Lediglich 40 Quadratmeter standen den Architekten von act_romegialli aus Mailand zur Verfügung. Wo sich einst eine Werkstatt befand, sollte nun eine komplette Wohnung samt großflächigem Wohnzimmer und abgetrenntem Schlafbereich untergebracht werden. Doch das Objekt liegt im Erdgeschoss, und Venedig ist keine gewöhnliche Stadt. So waren die Anforderungen an Angela Maria Romegialli, Erika Gaggia und Gianmatteo Romegialli während dieses Umbaus, neben den komplexen gestalterischen Aspekten, vor allem technischer Natur.
Über Wasser halten
Hochwasser sind in Venedig keine Seltenheit. Damit das Gebäude am Canale di Cannaregio nach dem Umbau Feuchtigkeit und im Notfall auch starkem Wasserdruck Stand halten kann, wurden zunächst die durchschnittlichen Wasserstände der Stadt aus den Jahren zwischen 1870 und 2000 ermittelt. Auf dieser Basis leiteten die Architekten eine Sicherheitshöhe von 160 Zentimetern ab, durch die der Wohnraum vom Kanalgewässer getrennt werden sollte. Das bedeutete zum einen: ein Becken aus Stahlbetonwänden, mit dem der untere Teil des Erdgeschosses umschlossen wurde. Eine andere Maßnahme war die Anhebung einiger Räume um genau diese Höhe.

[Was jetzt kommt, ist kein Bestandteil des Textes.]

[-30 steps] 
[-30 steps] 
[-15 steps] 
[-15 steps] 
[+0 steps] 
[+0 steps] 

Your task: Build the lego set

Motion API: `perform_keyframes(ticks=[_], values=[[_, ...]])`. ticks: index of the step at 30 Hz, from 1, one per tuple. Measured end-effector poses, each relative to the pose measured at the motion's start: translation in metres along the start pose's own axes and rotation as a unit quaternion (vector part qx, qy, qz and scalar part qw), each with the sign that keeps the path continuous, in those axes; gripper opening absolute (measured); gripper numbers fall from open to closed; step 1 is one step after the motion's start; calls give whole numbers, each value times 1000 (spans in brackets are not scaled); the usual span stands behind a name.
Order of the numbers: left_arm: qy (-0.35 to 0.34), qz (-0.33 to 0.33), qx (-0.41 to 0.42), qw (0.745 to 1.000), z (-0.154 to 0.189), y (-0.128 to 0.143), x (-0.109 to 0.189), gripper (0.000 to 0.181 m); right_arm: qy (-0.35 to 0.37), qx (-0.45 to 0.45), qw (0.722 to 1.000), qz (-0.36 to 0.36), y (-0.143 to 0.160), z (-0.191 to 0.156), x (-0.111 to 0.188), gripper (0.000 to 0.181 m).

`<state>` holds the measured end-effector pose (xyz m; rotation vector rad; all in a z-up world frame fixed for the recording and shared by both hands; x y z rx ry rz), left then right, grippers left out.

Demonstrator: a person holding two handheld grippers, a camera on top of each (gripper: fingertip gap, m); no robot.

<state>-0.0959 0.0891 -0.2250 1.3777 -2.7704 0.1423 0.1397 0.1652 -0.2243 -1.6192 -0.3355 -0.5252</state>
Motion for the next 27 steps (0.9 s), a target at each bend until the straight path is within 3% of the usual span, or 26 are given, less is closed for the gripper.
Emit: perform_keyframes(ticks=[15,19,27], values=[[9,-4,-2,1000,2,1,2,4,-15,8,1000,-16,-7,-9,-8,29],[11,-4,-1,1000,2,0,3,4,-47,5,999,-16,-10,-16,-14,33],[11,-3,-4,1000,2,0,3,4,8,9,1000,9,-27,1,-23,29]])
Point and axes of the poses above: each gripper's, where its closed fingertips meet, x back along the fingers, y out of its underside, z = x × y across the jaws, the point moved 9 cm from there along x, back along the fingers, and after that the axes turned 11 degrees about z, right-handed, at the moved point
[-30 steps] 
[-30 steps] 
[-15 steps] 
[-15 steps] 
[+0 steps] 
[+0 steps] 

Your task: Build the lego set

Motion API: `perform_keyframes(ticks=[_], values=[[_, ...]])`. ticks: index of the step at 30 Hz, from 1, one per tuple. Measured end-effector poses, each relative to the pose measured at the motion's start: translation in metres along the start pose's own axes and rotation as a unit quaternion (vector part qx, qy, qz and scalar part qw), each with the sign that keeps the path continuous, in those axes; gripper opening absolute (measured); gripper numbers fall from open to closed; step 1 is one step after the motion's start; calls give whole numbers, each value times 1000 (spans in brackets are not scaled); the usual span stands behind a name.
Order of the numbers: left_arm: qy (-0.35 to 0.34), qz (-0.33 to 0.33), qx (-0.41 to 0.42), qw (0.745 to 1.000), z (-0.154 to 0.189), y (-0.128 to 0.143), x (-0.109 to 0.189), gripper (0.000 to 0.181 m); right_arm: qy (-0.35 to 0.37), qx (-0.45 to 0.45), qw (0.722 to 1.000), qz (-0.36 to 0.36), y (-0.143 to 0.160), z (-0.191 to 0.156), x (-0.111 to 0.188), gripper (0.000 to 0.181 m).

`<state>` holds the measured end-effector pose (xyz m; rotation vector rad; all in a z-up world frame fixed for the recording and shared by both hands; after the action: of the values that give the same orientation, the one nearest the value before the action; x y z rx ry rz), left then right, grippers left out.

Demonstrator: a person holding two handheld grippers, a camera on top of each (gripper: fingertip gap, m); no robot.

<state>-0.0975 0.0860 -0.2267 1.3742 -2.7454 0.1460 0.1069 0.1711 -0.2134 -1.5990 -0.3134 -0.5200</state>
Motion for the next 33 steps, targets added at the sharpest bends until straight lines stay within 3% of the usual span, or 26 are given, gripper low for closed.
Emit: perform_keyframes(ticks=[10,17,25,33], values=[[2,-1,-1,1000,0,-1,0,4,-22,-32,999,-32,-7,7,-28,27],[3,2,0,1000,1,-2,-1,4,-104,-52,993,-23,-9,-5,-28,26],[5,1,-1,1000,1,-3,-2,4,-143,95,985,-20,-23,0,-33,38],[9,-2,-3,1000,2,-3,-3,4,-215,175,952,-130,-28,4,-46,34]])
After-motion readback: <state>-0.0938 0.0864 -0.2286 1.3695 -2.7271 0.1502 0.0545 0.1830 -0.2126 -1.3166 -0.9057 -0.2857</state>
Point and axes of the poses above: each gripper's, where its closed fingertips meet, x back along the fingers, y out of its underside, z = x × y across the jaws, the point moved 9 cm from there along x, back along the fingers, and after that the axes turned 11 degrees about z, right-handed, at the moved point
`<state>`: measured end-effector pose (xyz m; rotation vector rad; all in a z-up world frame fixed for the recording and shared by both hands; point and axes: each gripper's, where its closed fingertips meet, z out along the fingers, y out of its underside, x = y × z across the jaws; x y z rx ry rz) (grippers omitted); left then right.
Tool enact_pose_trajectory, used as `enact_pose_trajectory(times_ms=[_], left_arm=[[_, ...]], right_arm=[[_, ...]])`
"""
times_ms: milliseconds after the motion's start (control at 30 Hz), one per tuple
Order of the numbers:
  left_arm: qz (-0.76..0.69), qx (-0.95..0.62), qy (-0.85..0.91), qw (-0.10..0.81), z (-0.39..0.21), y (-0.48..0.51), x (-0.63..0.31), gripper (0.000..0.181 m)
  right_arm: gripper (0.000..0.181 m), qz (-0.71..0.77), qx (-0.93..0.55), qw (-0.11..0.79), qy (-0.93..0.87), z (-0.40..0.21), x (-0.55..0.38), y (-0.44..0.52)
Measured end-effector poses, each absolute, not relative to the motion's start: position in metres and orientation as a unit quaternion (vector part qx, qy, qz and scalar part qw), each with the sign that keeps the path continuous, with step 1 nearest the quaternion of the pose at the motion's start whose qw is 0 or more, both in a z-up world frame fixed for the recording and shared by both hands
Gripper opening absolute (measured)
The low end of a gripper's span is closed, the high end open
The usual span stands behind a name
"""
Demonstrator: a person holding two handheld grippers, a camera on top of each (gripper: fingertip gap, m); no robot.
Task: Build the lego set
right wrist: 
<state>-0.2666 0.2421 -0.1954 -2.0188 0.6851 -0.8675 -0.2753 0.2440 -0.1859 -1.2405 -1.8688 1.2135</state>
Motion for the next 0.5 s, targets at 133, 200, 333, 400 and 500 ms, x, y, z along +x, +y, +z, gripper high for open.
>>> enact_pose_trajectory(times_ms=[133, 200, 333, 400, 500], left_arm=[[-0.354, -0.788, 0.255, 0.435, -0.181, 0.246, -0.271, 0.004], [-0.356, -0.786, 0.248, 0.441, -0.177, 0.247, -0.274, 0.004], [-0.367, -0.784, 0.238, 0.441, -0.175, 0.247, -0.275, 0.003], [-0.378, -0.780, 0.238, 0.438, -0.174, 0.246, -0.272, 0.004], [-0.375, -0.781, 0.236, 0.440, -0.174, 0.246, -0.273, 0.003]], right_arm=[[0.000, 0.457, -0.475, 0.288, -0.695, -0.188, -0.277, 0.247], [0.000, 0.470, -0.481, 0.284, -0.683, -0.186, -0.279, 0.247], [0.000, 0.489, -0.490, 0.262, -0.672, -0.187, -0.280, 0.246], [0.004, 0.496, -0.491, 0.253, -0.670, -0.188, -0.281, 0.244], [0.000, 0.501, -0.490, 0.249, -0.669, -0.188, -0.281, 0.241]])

Küche, Bad- und Schlafzimmer, die sich alle im hinteren Teil des Hauses befinden, hoben die Planer somit auf ein Niveau von 160 Zentimetern. Die vordere Fläche des schmalen Wohnbereichs hingegen liegt mit einer Distanz von 122 Zentimetern vom Wasserspiegel wesentlich tiefer – ermöglicht durch die seitlichen Flanken der Betonwanne. Ähnlich wie ein Gebäudesockel, der sonst nur äußerlich sichtbar ist, formen diese den unteren Teil der Innenwände und münden im Eingangsbereich in eine kleine Treppe. Sie macht die sonst üblichen Provisorien aus Stahlblechen, die für die Türöffnungen venezianischer Häuser verwendet werden, obsolet und erlaubt es, die Betonwanne zu überwinden.
Tiefergelegt
Geschickt bezogen die Planer die Wanne aber auch optisch in den Wohnraum ein, indem sie nicht nur zu Stufen, sondern auch zu einer Stellfläche für Objekte und Möbel umfunktioniert wird. Ihre konstante Höhe verleiht vor allem dem vorderen Wohnbereich ein Gefühl von Schutz und Intimität. Nicht zuletzt sorgt aber auch der Baustoff Beton für den Eindruck einer stabilen Festung, für ein subtiles Changieren von Grautönen und einen kargen, massiven Charakter. „Indem er sich in Bad- und Küchenbodens fortsetzt, entsteht ein einheitlicher Gesamteindruck im gesamten Innenraum“, sagen die Architekten.
Flüssige Form
Hinzu kamen Schiebewände aus Glas, hölzerne Möbel und einheitlich weiß gestrichene Wandpaneele, die ebenfalls aus Holz gefertigt wurden, aber über isolierende und wasserdichte Eigenschaften verfügen. Einfache, geometrische Formen und kaum Farben und Materialien prägen die Stimmung. Spannend sind die Details des Umbaus: Für Küche und Bad kamen handgemachte schwarz-weiß gemusterte Kacheln zum Einsatz. Mit Tinte dekoriert, stellen sie eine poetische Verbindung zum Wasser her. Interessant erscheint in diesem Kontext auch die Möblierung mit den Formholz-Stühlen der Eames, da auch sie nur in Verbindung mit Wasser, sprich Wasserdampf, hergestellt werden können. So schufen die Architekten von act_romegialli ein durchgängig stimmiges Konzept, bei dem das Wasser in jeder Hinsicht den Ton angab.